The Roman-appointed Jewish king Agrippa II, who reigned over parts of Judea in the first century CE, once tried to count the male population of Israel. Because a direct census of Israel was forbidden — Scripture reminds us this is what brought plague in the days of David — he had to find another way.
He instructed the priests of the Temple to take careful note of every Pesach offering. Every Paschal lamb, as it was prepared, had its kidneys set aside and counted. The Talmud (Pesachim 64b) records what Agrippa learned: there were sixty myriads of couples — twelve hundred thousand lambs, offered for shared groups, the total of which came to double the number of men who had come up out of Egypt.

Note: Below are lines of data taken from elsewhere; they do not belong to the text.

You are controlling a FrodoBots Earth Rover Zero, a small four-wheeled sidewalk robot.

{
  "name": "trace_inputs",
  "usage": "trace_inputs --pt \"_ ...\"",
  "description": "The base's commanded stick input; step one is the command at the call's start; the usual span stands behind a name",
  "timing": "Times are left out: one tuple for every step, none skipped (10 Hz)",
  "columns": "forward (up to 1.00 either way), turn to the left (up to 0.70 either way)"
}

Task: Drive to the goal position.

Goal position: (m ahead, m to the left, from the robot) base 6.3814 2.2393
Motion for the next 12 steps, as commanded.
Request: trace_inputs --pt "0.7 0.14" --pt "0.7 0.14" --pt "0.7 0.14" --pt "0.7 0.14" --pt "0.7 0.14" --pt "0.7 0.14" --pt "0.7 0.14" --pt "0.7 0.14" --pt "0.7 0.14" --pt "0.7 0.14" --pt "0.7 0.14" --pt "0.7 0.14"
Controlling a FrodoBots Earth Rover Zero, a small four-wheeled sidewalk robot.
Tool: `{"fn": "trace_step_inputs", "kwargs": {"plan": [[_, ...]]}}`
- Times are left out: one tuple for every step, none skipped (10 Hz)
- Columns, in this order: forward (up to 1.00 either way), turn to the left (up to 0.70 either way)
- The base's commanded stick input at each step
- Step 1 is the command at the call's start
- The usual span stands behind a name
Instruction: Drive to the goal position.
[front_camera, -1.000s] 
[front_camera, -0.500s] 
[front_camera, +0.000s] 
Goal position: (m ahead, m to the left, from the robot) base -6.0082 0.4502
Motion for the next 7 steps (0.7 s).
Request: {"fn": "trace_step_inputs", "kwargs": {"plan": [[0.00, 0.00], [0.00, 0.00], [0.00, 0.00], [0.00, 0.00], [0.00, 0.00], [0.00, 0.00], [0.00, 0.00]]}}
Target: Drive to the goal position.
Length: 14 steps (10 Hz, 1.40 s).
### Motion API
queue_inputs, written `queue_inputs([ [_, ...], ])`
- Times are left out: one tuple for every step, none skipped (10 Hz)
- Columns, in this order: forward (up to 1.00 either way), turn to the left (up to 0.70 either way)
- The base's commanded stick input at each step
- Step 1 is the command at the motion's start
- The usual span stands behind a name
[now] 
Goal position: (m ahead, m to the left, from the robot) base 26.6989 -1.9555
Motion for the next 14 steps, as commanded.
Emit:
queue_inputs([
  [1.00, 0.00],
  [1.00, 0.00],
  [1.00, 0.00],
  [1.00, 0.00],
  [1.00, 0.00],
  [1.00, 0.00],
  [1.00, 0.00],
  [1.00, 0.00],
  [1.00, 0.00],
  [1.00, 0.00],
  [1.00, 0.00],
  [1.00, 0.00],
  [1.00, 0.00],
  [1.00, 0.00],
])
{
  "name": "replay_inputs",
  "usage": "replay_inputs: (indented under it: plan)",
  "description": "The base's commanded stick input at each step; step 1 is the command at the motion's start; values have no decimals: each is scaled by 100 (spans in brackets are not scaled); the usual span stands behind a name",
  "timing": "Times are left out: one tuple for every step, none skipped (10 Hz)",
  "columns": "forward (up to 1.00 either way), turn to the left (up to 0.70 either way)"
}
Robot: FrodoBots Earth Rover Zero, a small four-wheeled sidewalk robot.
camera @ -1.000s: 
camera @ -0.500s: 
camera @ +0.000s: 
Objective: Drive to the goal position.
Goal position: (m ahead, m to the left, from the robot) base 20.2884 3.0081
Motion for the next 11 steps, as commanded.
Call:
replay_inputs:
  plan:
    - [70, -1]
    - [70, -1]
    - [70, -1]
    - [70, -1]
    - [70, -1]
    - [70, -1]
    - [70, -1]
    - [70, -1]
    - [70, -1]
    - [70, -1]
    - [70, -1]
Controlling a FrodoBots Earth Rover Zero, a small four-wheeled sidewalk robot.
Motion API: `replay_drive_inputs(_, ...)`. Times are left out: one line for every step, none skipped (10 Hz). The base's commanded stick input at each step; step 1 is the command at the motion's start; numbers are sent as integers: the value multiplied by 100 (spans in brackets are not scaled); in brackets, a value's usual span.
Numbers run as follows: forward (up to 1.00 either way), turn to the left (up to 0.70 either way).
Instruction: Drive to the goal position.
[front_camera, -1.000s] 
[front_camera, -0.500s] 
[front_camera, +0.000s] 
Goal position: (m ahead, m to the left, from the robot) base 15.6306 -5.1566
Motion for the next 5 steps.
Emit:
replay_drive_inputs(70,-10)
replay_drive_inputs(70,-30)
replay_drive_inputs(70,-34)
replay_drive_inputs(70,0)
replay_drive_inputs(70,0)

And this count did not include those who were ceremonially unclean that year, or those who happened to be traveling and could not attend.
Since a single lamb was never shared by fewer than ten people, the arithmetic is staggering: more than twelve million Jews, the Rabbis conclude, converged on Jerusalem for that one Pesach. The city, which could not have held even a fraction of that number inside its walls, would have been surrounded by tents and campfires for miles.
The passage, preserved in the 1901 anthology Hebraic Literature, is more than a census note. It is a quiet argument. The Rabbis knew the destruction of the Temple was coming. They wanted the Jews of later centuries — scattered, exiled, small in number — to remember what the community had once looked like. An ocean of people, one lamb at a time, streaming toward a single city to eat the same meal on the same night. The arithmetic is a form of memory.